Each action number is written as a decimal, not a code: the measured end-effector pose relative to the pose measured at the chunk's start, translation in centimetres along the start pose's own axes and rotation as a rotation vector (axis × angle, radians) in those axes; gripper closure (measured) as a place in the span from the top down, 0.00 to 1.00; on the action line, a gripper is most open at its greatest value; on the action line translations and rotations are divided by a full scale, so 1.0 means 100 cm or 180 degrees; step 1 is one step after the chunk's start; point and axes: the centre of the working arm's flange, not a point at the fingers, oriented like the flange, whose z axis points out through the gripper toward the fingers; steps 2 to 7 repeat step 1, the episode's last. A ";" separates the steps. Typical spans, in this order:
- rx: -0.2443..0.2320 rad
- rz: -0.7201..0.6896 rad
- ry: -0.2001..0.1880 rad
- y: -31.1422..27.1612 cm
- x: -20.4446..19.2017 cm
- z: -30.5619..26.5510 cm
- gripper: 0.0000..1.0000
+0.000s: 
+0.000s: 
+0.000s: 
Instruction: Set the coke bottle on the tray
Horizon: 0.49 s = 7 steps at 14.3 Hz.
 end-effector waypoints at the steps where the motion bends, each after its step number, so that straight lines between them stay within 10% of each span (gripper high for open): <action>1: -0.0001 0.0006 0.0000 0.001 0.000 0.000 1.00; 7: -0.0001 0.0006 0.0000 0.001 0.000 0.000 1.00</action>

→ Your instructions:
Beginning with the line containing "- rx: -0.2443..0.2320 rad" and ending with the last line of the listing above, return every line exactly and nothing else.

→ Output of the exercise:
- rx: -0.2443..0.2320 rad
- rz: -0.7201..0.6896 rad
- ry: -0.2001..0.1880 rad
- y: -31.1422..27.1612 cm
- x: -20.4446..19.2017 cm
- z: -30.5619..26.5510 cm
- gripper: 0.0000..1.0000
+0.000s: 
+0.000s: 
+0.000s: 
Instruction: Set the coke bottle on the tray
Horizon: 0.49 s = 7 steps at 14.3 Hz.
 end-effector waypoints at the steps where the motion bends, each after its step number, so that straight lines between them stay within 10% of each span (gripper high for open): <action>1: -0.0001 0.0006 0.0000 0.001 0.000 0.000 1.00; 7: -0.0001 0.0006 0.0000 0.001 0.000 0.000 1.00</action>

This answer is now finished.